PROBLEM DESCRIPTION: Read the records below and copy each line that contains "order".

GIVEN DATA:
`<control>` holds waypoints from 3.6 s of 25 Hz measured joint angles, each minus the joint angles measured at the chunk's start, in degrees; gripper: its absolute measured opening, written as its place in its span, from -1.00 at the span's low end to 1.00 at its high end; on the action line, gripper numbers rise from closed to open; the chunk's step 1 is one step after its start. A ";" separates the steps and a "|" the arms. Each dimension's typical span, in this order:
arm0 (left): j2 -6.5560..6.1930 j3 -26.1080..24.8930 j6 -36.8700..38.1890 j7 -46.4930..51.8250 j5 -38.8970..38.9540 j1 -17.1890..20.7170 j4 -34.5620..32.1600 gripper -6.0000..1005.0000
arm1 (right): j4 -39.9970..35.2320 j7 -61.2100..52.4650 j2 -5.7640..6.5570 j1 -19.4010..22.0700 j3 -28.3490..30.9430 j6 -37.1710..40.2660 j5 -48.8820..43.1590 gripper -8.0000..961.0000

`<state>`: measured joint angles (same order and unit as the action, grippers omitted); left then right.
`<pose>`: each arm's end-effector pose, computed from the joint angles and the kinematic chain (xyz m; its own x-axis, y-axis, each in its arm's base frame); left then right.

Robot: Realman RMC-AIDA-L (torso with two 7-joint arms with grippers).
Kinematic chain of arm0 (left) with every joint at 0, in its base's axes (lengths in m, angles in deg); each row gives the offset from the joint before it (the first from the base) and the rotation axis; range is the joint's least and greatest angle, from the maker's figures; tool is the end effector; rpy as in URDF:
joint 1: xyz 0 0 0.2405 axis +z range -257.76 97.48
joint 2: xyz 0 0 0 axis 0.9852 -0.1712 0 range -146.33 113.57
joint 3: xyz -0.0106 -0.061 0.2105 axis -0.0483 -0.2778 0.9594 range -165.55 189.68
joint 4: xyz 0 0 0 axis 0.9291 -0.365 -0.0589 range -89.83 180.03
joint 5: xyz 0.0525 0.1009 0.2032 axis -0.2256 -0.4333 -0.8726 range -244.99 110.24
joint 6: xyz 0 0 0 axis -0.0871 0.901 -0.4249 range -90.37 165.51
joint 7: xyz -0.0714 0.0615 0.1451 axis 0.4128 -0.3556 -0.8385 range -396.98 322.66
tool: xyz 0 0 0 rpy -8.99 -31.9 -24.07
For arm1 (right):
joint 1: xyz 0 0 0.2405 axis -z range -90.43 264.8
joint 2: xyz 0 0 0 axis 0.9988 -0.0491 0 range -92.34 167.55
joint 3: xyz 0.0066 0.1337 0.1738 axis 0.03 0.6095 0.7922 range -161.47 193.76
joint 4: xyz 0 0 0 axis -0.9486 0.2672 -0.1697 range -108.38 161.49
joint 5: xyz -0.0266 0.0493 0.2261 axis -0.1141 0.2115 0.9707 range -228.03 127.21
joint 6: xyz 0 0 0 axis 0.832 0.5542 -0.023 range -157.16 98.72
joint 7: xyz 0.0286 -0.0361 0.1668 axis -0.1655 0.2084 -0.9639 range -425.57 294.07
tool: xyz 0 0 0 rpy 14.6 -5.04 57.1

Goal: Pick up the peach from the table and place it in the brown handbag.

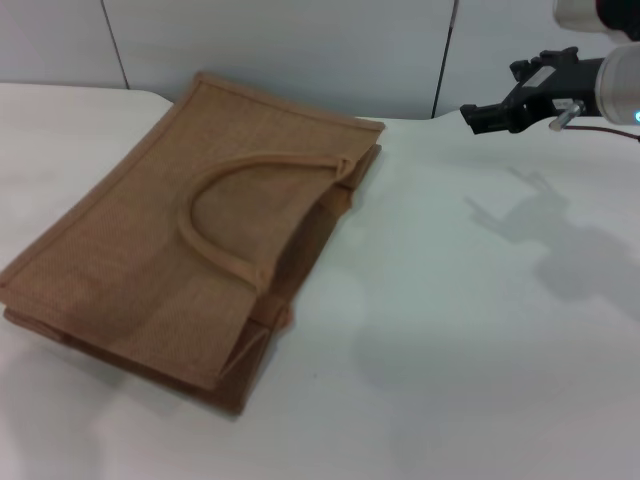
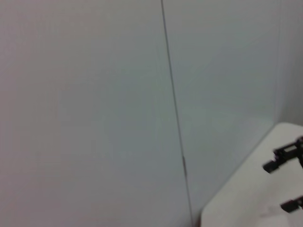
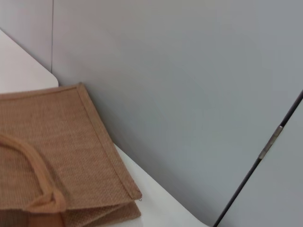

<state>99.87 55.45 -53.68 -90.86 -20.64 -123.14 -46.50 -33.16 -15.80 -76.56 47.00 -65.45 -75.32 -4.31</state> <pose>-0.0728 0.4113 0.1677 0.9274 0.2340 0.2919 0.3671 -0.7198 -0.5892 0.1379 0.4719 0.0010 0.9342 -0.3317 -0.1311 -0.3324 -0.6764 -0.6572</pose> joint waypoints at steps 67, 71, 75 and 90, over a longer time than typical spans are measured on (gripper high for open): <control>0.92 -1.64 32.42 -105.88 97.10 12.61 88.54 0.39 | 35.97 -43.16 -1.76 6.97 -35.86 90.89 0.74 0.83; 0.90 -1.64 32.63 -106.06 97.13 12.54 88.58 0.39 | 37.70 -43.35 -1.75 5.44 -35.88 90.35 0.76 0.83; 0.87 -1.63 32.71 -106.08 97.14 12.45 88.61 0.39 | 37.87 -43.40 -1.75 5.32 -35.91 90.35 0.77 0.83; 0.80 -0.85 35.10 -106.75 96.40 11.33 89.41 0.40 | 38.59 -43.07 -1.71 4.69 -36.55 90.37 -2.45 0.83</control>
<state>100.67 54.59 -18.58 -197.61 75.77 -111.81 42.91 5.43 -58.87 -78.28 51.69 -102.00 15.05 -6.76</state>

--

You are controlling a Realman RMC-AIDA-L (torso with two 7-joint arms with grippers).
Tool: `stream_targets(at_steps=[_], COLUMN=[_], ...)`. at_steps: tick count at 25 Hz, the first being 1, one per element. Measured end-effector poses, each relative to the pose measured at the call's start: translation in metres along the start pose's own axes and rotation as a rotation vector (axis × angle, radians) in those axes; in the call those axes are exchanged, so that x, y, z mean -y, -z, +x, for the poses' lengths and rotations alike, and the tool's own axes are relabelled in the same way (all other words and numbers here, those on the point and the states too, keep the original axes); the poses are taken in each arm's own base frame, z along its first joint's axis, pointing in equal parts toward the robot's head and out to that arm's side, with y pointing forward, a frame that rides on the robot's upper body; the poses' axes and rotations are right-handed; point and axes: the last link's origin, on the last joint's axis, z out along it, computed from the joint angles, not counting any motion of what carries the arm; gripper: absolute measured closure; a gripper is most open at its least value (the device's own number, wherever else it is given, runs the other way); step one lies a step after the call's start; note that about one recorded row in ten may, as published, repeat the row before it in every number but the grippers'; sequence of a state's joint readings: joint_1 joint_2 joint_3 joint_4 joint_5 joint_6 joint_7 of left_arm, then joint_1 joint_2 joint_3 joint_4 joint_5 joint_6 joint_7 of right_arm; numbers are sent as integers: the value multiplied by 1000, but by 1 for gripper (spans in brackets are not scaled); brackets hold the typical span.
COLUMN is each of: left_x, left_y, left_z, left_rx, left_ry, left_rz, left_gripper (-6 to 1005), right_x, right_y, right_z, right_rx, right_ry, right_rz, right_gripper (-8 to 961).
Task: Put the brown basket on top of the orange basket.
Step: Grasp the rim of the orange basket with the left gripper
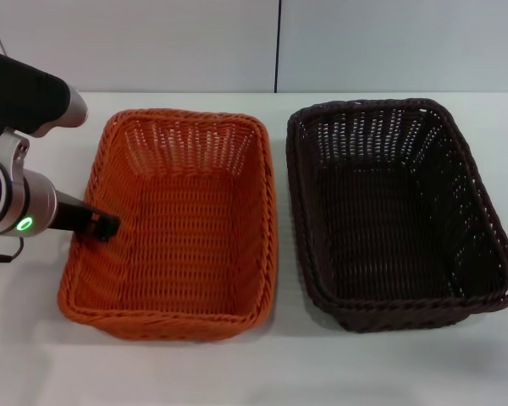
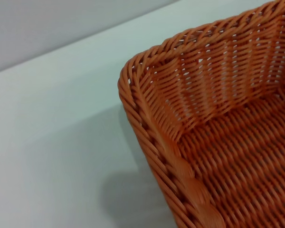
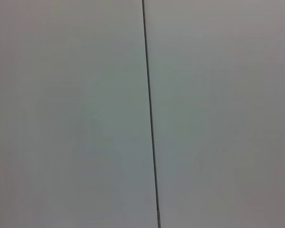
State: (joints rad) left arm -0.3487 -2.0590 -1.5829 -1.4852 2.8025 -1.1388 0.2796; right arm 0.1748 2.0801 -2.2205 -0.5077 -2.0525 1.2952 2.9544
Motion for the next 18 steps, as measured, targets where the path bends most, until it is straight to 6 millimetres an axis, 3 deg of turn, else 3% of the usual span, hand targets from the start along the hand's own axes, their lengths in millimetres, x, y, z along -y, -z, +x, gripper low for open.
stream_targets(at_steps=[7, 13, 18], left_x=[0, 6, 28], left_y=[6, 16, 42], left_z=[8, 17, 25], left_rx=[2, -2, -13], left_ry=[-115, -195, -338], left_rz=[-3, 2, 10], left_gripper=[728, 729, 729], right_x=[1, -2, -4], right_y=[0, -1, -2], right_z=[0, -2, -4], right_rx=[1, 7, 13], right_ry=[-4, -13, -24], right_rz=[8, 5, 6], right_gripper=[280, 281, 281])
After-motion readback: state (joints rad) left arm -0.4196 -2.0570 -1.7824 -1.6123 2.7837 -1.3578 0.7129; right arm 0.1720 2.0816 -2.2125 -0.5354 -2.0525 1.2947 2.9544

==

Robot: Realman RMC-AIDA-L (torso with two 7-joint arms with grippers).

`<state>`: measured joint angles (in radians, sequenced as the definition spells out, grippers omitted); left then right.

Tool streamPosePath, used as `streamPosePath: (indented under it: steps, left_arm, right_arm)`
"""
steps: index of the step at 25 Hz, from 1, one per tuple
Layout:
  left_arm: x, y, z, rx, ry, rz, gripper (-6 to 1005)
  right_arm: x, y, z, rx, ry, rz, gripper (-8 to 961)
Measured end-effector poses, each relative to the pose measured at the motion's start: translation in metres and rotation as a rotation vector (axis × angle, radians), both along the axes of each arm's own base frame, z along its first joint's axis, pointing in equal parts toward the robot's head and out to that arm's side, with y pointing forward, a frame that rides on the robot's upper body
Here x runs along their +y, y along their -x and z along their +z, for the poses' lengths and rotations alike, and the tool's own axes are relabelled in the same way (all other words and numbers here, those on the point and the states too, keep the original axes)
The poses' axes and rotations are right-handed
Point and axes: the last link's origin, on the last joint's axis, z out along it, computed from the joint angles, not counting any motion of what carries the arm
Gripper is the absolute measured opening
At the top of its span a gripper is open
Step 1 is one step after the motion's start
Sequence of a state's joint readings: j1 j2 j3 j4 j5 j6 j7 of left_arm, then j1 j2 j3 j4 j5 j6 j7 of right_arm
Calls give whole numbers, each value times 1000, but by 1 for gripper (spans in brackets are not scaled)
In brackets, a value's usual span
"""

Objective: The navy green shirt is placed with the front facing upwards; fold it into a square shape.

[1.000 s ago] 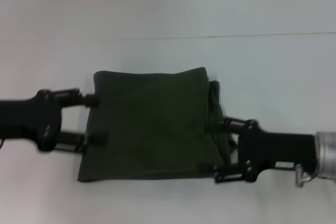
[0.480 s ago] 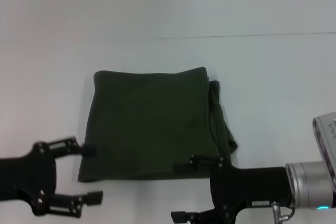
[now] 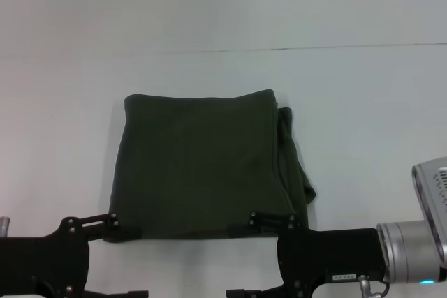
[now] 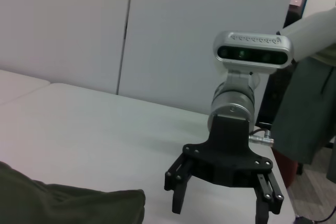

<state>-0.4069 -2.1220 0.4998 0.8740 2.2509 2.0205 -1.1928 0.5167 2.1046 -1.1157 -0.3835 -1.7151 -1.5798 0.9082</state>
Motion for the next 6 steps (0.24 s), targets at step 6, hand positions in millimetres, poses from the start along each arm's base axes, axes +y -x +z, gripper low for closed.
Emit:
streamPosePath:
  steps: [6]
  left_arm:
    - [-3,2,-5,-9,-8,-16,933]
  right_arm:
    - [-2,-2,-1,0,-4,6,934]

EXERCISE OUTPUT:
`<control>` holds waypoints from 3.6 s of 25 Hz measured joint angles, each minus the joint angles measured at the chunk's start, in degrees; gripper: its absolute measured opening, written as its place in its span, from -1.00 at the span's low end to 1.00 at its high end; on the action line, gripper numbers rise from closed to open; the chunk's step 1 is one step after its start. A ";" separates the steps and a "|" the arms. Each dimension's typical span, in this order:
`<state>`: measured joint angles (same order and unit as the action, grippers omitted); left then right.

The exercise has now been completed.